Curcumin is one of the many phytonutrients in turmeric and has been under investigation for decades because of its health effects. Over the year’s research has shown that curcumin is poorly absorbed with relatively low blood levels after people take turmeric extract with high amounts of curcumin (1).
Paradoxically clinical studies of turmeric extracts have found it is effective despite low absorption. For example, it works just fine for ulcerative colitis (2), osteoarthritis (3), prevention of type-2 diabetes (4), premenstrual symptoms (5), depression (6) and Alzheimer's disease (7) without absorption-enhancers.
Why curcumin works despite low absorption is something of a mystery, but researchers may have an explanation. In a series of experimental studies they were able to show that curcumin is metabolized into a variety of other compounds after digestion and absorption, and that these metabolites were actually more effective than curcumin itself (8).
Specifically, the metabolites of curcumin were better at binding to receptors that reduce inflammation, had stronger anti-oxidant activity, and were better at reducing plaque build up in the brain, a feature of Alzheimer's disease.

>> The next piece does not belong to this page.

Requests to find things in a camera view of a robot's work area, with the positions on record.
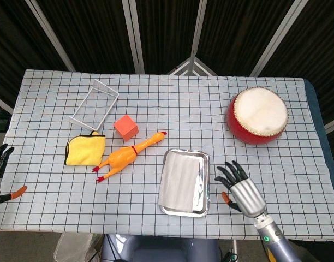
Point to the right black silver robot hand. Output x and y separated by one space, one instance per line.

“…our findings strongly suggested that the degradation products should make important contribution to the diverse biological activities of curcumin,” commented the scientists behind the study. “..we proposed that the degradation products curcumin are actually the main bioactive molecules in executing the biological activities of curcumin.”
Curcumin and turmeric containing dietary supplements increasingly use artificial emulsifiers to enhance their absorption. Beyond the adverse effects of these chemical additives, this research suggests that trying to achieve high blood levels of curcumin with absorption-enhancers may be the wrong approach.

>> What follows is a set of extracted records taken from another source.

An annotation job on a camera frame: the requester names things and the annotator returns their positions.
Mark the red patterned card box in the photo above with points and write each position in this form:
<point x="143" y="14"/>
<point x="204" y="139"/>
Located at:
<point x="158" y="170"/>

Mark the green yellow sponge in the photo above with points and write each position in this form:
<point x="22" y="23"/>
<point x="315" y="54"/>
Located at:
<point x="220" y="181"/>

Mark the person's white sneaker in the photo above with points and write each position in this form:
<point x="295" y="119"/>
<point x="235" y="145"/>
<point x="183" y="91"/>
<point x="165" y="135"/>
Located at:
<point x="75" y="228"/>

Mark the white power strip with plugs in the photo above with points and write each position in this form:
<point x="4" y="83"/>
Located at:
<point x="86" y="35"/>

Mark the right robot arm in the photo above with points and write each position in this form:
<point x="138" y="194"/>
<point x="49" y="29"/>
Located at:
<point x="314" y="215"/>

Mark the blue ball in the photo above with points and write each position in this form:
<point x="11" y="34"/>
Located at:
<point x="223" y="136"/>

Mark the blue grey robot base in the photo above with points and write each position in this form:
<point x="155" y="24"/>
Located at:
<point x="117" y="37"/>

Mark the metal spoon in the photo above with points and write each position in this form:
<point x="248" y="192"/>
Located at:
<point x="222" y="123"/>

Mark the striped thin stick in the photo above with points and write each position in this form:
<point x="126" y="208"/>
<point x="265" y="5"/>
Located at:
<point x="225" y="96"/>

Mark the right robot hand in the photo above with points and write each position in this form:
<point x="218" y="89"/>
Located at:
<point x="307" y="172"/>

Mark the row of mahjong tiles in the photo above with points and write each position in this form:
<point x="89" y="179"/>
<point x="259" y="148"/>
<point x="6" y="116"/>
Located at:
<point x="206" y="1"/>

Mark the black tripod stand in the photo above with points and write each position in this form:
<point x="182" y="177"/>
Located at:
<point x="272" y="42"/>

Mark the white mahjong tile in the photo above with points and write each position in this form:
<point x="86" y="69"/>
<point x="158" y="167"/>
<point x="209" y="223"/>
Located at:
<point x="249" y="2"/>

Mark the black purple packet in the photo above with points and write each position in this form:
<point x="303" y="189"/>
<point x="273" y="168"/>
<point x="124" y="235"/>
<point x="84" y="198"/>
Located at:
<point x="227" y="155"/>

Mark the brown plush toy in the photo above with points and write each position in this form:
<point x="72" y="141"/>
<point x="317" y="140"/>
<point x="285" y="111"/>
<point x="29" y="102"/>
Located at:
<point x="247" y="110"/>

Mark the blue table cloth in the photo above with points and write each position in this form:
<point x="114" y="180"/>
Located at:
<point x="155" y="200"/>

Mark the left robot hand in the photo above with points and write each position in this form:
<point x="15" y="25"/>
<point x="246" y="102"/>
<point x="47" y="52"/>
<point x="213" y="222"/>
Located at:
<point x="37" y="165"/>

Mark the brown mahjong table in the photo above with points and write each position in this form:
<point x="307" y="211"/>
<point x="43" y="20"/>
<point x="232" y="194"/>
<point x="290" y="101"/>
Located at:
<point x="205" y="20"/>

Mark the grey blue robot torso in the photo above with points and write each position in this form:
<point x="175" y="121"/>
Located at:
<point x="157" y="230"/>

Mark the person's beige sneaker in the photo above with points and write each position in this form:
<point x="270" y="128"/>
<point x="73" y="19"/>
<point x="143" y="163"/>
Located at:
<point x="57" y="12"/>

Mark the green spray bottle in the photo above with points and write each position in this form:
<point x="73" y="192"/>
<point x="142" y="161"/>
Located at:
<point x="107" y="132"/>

- Sharma RA, Euden SA, Platton SL, et al. Phase I clinical trial of oral curcumin: biomarkers of systemic activity and compliance. Clin Cancer Res. 2004 Oct 15;10(20):6847-54.

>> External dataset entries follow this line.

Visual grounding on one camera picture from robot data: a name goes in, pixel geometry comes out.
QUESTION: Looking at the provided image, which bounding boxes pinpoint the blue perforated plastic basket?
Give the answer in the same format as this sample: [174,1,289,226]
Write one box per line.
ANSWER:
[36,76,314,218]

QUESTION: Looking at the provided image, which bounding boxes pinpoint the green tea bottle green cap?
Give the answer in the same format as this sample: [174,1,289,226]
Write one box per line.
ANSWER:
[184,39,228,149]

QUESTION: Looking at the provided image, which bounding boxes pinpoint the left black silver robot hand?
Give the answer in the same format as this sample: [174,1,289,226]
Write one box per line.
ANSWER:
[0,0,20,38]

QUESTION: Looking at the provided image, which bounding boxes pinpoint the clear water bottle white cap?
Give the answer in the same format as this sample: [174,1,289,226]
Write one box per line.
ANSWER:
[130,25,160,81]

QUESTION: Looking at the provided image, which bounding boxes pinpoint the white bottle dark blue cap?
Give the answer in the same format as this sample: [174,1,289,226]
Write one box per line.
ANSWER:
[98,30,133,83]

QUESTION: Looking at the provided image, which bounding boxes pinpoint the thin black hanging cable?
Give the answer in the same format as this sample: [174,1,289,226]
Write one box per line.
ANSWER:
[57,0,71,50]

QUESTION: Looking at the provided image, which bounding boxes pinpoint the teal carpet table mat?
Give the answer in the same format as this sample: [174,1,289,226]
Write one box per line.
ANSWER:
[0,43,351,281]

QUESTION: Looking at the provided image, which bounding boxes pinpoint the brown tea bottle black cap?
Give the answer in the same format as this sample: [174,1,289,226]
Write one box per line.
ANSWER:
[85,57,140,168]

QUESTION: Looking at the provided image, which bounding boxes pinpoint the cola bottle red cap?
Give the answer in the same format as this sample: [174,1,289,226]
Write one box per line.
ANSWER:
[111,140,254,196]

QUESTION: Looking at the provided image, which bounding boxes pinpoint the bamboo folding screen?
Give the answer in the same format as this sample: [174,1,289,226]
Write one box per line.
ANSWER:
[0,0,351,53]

- Hanai H, Iida T, Takeuchi K, et al. Curcumin maintenance therapy for ulcerative colitis: randomized, multicenter, double-blind, placebo-controlled trial. Clin Gastroenterol Hepatol. 2006 Dec;4(12):1502-6.
- Kuptniratsaikul V, Dajpratham P, Taechaarpornkul W, et al. Efficacy and safety of Curcuma domestica extracts compared with ibuprofen in patients with knee osteoarthritis: a multicenter study. Clin Interv Aging. 2014 Mar 20;9:451-8
- Chuengsamarn S, Rattanamongkolgul S, Luechapudiporn R, Phisalaphong C, Jirawatnotai S. Curcumin extract for prevention of type 2 diabetes. Diabetes Care. 2012 Nov;35(11):2121-7. doi: 10.2337/dc12-0116.
- Khayat S, Fanaei H, Kheirkhah M, Moghadam ZB, Kasaeian A, Javadimehr M. Curcumin attenuates severity of premenstrual syndrome symptoms: A randomized, double-blind, placebo-controlled trial. Complement Ther Med. 2015 Jun;23(3):318-24.
- Yu JJ, Pei LB, Zhang Y, Wen ZY, Yang JL. Chronic Supplementation of Curcumin Enhances the Efficacy of Antidepressants in Major Depressive Disorder: A Randomized, Double-Blind, Placebo-Controlled Pilot Study. J Clin Psychopharmacol. 2015 Aug;35(4):406-10.
- Hishikawa N, Takahashi Y, Amakusa Y, Tanno Y, Tuji Y, Niwa H, Murakami N, Krishna UK. Effects of turmeric on Alzheimer's disease with behavioral and psychological symptoms of dementia. Ayu. 2012 Oct;33(4):499-504.
- Shen L, Liu CC, An CY, Ji HF. How does curcumin work with poor bioavailability? Clues from experimental and theoretical studies. Sci Rep. 2016 Feb 18;6:20872.